The Importance of Honesty : My Cancer Today I'm going to stand up for my doctor. A couple of days ago, I wrote about what he said while being interviewed in the chemo room. A number of you wrote in to say that you

The Importance of Honesty

Today I'm going to stand up for my doctor. A couple of days ago, I wrote about what he said while being interviewed in the chemo room. A number of you wrote in to say that you thought he was wrong to say anything like that. What he said was, "The cancer is going to kill him." Yes, it was shocking to hear that again, but it wasn't anything I hadn't heard before. I think my doctor was right to say that.

First of all, he had my permission to talk about my case, so he wasn't violating any patient/doctor confidentiality. That's not the major issue here. What he said the other day is what he told me almost a year ago when I was diagnosed. And he's right. Absent some amazing breakthrough or miracle, the cancer is most likely what is going to end my life. I think that's more likely than my being hit by a bus or something like that.

What I appreciate the most about him is his honesty. I guess he could have tried to sugarcoat the news — somehow lessen its impact. But that's not what I wanted then, and it's not what I want now. I want to know what is happening to me, and what my doctors and nurses think will happen to me in the future. I don't want them to use euphemisms or hide any part of the truth. I want it out there, straightforward, no messing around.

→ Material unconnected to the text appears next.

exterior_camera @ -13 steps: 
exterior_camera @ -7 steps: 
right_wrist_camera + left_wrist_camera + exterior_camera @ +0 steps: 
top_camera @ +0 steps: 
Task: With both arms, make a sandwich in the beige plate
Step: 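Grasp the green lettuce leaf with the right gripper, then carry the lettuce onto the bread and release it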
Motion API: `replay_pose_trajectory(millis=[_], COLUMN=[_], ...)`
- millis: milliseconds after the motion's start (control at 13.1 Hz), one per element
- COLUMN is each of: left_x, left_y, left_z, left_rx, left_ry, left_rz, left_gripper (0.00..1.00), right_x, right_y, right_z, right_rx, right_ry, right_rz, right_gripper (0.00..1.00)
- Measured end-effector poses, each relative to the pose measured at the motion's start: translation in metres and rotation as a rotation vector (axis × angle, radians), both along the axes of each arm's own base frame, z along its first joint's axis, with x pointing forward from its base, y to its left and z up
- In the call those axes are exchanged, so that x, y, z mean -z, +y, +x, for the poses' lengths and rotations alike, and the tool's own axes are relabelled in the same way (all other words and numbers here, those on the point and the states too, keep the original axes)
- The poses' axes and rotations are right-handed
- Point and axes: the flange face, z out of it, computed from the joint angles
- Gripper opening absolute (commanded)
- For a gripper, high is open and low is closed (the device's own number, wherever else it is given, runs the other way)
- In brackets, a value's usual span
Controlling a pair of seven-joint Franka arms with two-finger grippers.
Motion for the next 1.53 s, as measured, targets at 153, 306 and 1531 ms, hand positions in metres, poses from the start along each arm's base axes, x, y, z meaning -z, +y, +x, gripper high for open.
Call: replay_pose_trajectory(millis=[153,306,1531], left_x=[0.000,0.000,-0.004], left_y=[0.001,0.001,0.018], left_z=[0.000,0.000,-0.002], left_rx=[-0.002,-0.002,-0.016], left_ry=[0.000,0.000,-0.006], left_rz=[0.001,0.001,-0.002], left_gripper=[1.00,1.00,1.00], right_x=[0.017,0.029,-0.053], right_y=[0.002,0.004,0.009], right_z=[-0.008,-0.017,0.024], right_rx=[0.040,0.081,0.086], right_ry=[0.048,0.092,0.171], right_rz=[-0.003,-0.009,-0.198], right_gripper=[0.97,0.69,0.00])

Hiding the truth or diluting it in any way doesn't help anyone. I know he's right, and I came to terms with that a while ago. That doesn't mean I'm giving up. I'm not. But one of the things I've learned from all this is just how important honesty is. I don't have time to play games. I have other things to worry about. I expect honesty from the people I love. I expect them to tell me when they're happy or sad or something in between. In return, I will be honest with them, even though that can be difficult sometimes.

And thinking about this, I realized something else, too. Even though my doctor said the cancer will kill me, he's not giving up, either. Neither are my nurses. And neither are any of the other patients who were in the chemo room that day. So am I glad he said what he did? I wish it wasn't true, but it is. He was right to say it. He wouldn't be my friend — or my doctor — if he had done anything else.